- _How to complete this task_
With the first line below as the start and the line containing "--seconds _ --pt" as the end, copy every line between them exactly, ends included.

- _Dataset entries_
--

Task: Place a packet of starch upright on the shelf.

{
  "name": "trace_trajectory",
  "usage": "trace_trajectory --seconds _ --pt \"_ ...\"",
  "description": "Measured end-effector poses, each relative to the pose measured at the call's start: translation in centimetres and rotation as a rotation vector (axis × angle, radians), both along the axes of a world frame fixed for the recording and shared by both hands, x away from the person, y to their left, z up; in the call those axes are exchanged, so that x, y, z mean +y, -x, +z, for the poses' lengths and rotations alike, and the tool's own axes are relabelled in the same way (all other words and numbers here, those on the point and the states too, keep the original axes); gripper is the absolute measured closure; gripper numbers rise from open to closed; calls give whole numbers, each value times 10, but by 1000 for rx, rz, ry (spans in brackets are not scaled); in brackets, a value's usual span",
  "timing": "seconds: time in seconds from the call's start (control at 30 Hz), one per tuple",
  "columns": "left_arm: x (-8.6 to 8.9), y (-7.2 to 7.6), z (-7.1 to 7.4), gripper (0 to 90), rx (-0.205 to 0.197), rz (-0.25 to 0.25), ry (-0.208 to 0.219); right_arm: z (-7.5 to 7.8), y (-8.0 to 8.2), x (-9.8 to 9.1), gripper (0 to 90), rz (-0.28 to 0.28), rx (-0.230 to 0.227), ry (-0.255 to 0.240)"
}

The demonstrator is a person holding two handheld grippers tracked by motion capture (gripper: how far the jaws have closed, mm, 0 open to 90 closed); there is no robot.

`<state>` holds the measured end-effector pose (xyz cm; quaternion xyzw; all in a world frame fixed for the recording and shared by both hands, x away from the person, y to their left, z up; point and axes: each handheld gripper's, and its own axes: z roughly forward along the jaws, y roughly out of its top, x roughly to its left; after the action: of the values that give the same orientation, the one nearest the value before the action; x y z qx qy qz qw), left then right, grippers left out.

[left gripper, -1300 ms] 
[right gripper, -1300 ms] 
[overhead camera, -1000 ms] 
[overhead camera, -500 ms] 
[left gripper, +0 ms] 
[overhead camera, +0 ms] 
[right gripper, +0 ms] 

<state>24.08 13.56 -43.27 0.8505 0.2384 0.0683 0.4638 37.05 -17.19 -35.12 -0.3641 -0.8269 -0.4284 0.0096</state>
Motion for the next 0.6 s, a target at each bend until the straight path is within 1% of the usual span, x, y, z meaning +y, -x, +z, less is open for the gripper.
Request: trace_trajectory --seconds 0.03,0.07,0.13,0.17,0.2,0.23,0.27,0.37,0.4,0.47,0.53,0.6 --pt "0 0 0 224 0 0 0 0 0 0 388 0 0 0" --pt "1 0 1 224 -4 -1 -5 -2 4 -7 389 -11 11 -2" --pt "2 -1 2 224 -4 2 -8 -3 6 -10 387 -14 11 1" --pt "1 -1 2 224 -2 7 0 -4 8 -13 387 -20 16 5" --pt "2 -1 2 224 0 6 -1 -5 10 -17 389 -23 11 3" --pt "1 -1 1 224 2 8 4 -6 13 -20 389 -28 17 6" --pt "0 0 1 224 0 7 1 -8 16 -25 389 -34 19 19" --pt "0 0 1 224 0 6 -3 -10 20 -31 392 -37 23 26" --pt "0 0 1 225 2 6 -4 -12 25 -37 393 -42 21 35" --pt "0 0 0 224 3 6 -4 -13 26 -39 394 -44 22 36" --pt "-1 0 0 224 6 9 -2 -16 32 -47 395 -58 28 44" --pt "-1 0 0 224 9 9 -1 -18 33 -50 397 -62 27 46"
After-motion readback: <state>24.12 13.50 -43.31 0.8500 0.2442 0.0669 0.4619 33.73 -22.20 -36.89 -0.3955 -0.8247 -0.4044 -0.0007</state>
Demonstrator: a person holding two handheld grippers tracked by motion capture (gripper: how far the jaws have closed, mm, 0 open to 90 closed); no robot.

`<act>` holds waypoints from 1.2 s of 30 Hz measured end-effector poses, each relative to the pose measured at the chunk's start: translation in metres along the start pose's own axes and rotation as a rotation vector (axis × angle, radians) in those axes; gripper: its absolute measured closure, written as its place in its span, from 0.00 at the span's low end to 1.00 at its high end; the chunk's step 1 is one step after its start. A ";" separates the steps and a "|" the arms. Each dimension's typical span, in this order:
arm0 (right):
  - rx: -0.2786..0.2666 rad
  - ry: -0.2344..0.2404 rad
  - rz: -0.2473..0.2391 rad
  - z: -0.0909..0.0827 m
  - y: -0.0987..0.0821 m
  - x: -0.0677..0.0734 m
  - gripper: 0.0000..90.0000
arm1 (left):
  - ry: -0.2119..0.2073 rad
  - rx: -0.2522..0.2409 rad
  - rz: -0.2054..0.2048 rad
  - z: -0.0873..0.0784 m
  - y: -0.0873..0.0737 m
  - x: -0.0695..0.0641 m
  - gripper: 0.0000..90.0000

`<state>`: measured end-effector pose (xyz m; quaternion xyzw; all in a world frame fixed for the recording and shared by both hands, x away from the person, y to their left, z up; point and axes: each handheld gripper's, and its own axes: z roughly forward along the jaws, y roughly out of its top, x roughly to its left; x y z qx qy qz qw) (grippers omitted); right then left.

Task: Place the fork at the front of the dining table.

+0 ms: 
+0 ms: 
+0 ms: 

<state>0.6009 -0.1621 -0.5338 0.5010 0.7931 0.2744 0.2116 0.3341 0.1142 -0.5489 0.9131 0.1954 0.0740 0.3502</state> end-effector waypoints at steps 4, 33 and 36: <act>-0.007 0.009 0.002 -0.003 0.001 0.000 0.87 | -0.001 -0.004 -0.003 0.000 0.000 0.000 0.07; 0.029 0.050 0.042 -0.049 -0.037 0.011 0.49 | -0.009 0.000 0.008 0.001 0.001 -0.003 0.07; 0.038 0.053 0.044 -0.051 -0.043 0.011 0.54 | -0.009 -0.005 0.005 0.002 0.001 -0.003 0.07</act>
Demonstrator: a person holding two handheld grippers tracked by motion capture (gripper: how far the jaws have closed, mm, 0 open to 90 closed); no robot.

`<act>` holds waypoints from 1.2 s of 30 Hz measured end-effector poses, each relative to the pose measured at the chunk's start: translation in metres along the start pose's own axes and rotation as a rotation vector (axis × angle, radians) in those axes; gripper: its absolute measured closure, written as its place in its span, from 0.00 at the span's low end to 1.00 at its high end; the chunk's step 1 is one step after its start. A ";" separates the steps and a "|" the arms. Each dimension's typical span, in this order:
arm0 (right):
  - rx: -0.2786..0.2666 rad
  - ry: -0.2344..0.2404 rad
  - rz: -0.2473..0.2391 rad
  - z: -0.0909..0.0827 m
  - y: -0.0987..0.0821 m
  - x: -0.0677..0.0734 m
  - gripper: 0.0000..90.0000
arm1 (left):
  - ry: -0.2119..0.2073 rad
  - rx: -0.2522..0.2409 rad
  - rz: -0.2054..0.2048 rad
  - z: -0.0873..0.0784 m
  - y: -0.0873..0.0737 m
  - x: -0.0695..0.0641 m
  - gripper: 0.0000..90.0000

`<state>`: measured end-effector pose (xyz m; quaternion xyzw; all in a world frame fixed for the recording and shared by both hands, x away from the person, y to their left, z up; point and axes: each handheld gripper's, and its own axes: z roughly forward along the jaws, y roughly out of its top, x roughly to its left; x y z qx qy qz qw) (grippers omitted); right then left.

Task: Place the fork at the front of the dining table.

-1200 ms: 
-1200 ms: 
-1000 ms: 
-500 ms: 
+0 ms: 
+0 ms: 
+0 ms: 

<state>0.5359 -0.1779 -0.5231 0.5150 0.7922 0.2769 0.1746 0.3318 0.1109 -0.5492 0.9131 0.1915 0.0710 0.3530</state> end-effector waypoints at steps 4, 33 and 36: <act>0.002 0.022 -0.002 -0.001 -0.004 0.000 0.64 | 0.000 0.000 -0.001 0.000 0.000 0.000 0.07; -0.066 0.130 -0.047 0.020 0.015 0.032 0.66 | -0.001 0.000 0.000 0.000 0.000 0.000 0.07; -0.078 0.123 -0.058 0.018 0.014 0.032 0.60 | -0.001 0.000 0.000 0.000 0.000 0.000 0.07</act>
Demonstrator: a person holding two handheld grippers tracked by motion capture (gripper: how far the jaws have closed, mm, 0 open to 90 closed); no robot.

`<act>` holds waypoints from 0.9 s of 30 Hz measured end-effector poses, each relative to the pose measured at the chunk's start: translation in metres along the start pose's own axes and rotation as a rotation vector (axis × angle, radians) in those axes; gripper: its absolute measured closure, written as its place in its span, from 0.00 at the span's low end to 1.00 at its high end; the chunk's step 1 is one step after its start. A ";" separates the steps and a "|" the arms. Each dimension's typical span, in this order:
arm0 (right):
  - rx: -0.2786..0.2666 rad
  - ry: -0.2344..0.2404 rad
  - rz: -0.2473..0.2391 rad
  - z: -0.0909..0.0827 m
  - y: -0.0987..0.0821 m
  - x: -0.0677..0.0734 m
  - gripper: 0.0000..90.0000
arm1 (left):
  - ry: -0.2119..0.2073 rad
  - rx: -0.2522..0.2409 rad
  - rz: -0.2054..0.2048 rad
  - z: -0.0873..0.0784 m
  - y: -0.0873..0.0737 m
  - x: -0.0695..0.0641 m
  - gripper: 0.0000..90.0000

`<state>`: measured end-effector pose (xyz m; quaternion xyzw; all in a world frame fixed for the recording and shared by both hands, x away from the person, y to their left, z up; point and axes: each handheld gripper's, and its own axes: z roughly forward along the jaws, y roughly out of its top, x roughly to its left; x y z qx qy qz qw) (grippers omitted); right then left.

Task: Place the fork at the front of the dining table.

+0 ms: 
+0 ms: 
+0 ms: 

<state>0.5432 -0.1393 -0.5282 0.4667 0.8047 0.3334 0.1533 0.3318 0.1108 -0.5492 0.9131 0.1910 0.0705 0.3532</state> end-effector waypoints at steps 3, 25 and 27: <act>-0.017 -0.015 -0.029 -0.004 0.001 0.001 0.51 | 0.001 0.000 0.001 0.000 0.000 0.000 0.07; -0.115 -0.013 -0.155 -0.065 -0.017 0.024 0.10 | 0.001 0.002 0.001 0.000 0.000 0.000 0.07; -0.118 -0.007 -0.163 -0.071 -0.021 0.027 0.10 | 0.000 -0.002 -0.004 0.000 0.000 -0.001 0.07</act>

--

- _Your solution_
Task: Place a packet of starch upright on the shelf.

{
  "name": "trace_trajectory",
  "usage": "trace_trajectory --seconds _ --pt \"_ ...\"",

The submitted response is complete.